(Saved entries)
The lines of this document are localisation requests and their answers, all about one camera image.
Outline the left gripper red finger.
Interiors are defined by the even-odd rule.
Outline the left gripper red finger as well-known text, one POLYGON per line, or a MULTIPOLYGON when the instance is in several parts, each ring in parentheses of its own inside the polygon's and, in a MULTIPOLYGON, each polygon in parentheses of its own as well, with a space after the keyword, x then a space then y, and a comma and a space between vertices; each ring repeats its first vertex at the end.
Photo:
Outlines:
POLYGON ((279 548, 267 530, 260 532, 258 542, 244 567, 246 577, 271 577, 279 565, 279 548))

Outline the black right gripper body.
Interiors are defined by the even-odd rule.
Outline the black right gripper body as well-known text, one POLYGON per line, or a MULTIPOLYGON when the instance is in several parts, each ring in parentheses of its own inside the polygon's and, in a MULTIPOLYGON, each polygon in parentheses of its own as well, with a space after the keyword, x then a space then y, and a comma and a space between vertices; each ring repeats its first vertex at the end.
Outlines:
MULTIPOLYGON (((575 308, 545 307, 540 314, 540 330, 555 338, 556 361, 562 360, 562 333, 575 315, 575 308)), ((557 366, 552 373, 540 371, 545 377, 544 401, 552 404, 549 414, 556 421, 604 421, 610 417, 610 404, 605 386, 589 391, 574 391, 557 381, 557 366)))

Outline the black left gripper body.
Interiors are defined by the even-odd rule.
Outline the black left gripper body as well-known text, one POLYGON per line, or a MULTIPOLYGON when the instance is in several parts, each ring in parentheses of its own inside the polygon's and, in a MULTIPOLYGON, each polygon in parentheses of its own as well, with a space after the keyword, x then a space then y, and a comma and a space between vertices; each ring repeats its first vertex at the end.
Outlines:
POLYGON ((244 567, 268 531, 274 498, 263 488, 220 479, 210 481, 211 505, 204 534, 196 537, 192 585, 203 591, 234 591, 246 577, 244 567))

--

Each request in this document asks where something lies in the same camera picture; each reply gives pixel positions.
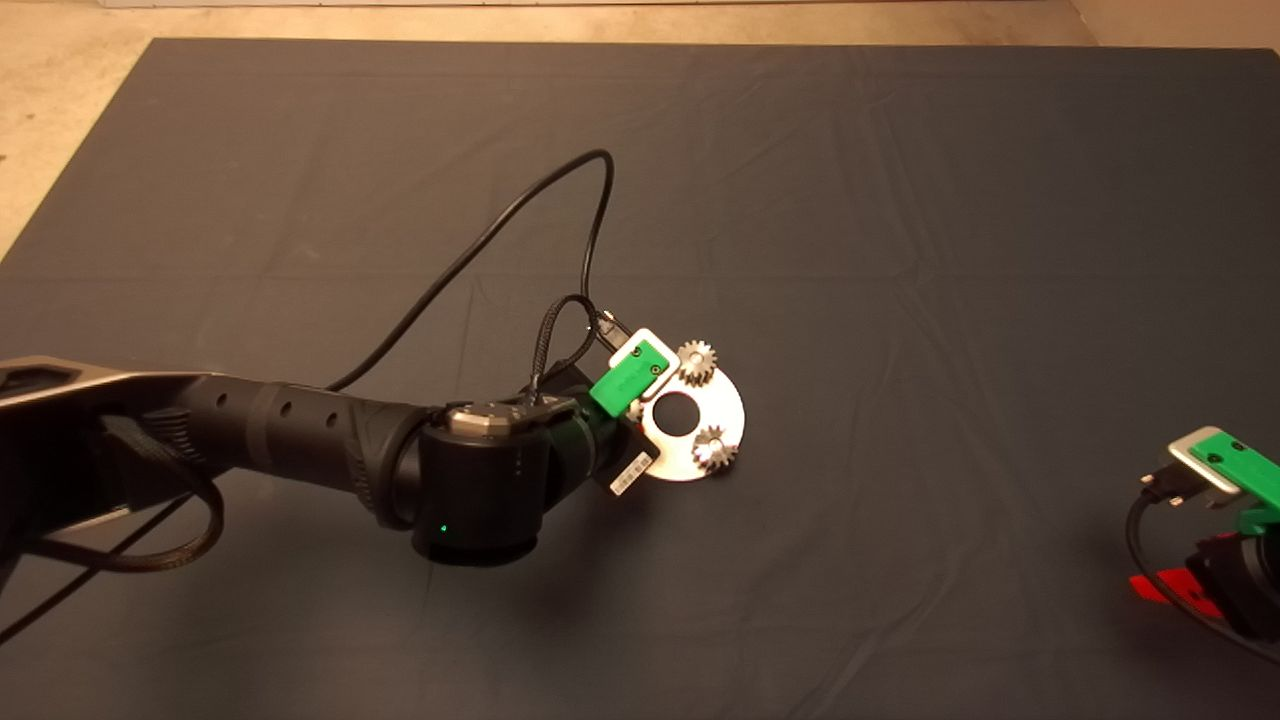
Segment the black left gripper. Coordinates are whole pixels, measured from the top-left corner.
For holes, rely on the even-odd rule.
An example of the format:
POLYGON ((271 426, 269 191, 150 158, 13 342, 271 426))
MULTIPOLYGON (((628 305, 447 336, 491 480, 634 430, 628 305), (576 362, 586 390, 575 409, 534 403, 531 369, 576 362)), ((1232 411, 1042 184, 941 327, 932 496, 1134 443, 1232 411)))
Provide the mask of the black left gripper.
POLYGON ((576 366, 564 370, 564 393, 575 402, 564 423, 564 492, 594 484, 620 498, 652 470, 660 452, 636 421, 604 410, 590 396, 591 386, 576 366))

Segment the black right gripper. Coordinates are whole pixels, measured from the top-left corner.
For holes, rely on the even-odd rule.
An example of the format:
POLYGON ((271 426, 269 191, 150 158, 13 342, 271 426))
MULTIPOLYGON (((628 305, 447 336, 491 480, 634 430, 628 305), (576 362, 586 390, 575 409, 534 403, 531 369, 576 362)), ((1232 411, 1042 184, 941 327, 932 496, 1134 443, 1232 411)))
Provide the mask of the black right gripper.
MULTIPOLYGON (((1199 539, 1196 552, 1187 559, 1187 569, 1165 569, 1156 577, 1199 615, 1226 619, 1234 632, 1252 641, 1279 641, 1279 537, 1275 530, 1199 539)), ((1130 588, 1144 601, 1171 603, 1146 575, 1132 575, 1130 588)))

* * *

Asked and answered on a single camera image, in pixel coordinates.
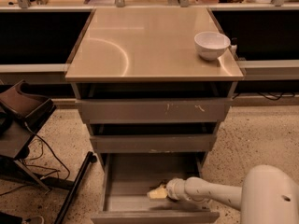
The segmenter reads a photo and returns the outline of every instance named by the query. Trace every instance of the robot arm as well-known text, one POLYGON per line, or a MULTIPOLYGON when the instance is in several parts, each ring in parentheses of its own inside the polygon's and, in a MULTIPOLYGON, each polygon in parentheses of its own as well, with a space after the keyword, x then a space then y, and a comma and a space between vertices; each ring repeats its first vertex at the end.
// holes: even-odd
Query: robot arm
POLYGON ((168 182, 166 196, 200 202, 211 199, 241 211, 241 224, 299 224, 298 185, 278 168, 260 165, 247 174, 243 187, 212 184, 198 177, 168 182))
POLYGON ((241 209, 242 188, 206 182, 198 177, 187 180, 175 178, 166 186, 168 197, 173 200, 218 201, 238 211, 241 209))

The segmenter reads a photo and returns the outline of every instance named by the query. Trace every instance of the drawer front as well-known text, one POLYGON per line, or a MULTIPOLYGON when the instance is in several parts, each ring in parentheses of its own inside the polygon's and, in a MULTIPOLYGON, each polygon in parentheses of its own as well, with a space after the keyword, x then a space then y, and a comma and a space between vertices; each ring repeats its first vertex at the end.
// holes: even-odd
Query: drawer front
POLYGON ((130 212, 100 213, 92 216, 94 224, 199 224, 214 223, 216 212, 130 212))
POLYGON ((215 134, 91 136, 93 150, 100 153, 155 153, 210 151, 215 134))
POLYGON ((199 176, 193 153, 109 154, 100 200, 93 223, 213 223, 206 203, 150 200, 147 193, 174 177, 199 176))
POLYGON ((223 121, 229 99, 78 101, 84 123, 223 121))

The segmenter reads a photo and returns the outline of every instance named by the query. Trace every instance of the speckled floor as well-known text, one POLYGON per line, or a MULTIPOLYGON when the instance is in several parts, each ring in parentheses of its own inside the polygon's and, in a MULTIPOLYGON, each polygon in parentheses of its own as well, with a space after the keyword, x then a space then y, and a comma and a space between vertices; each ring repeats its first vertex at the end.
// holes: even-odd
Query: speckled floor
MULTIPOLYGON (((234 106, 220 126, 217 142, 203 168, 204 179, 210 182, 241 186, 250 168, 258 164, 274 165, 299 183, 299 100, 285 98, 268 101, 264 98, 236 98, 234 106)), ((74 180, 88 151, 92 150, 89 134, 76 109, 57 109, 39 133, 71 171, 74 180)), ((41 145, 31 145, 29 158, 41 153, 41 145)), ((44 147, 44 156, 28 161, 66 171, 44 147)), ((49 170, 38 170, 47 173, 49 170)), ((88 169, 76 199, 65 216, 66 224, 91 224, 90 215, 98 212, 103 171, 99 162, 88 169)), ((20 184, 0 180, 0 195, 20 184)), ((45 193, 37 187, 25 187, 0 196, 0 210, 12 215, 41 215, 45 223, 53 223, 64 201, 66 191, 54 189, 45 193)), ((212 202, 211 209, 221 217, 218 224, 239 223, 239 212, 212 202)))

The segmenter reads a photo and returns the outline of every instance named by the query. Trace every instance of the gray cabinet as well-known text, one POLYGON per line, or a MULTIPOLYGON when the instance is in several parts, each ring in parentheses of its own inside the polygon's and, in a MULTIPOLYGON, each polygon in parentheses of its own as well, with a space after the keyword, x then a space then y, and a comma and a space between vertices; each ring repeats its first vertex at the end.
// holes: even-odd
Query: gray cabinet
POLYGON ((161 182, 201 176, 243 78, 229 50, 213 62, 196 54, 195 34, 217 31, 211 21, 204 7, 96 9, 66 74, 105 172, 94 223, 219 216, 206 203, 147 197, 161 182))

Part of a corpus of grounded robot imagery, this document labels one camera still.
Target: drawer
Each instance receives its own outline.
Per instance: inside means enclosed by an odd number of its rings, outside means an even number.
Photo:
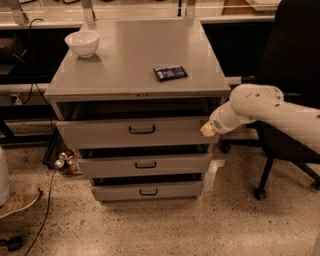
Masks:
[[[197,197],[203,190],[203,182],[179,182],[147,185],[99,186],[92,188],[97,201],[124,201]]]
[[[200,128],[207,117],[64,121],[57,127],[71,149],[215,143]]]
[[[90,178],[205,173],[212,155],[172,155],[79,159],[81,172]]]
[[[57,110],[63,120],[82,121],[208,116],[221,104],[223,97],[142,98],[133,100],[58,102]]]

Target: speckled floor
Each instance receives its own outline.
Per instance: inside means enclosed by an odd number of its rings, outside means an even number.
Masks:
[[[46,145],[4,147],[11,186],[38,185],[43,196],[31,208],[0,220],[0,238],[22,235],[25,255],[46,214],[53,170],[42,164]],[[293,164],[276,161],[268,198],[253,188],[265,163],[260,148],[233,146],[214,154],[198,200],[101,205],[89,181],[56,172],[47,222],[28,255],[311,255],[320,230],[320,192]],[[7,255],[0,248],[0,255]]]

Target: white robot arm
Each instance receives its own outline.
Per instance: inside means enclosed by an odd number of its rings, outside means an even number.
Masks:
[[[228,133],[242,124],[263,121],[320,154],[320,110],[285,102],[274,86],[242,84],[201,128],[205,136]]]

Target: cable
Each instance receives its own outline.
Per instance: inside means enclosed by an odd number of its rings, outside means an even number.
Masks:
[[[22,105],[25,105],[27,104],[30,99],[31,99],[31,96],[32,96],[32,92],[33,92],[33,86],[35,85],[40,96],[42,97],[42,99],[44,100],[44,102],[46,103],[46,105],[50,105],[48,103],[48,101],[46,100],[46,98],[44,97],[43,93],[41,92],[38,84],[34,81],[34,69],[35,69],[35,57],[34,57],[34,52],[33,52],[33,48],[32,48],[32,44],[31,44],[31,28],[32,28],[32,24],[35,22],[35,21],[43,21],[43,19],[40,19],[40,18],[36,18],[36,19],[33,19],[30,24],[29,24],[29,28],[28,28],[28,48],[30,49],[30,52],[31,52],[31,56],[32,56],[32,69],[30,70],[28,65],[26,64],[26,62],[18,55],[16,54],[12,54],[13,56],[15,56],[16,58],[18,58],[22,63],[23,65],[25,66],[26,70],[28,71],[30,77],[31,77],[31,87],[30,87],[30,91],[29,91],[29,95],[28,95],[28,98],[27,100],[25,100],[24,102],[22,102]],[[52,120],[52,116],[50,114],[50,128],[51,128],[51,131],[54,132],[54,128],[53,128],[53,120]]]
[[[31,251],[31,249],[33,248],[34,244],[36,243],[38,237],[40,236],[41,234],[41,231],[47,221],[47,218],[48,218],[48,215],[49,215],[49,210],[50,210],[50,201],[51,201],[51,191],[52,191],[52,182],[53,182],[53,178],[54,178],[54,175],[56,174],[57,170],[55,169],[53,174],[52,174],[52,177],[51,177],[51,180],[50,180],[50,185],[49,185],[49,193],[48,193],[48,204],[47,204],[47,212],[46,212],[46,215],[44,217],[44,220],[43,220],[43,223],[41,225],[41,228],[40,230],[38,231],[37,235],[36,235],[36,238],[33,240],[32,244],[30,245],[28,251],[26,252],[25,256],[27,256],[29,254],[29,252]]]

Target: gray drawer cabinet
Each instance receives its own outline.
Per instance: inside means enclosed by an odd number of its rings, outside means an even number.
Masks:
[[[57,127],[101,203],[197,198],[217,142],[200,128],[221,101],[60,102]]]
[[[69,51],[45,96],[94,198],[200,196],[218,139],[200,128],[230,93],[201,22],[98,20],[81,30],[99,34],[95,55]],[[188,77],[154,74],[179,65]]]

Exercise goal
Once you find the line with "The lines of" in the entries above, output it and each line after it up to and including the line with "Outline the black right gripper body.", and nothing else.

Written answer
The lines of this document are localisation requests and their answers, all about one camera image.
Outline the left gripper red finger.
Interiors are defined by the even-odd rule.
Outline the left gripper red finger as well-known text, one POLYGON per line, or a MULTIPOLYGON when the instance is in several parts, each ring in parentheses of its own inside the polygon's and, in a MULTIPOLYGON, each polygon in parentheses of its own as well, with a space after the keyword, x then a space then y, and a comma and a space between vertices; each ring repeats its first vertex at the end.
Photo:
Outlines:
POLYGON ((279 548, 267 530, 260 532, 258 542, 244 567, 246 577, 271 577, 279 565, 279 548))

Outline the black right gripper body.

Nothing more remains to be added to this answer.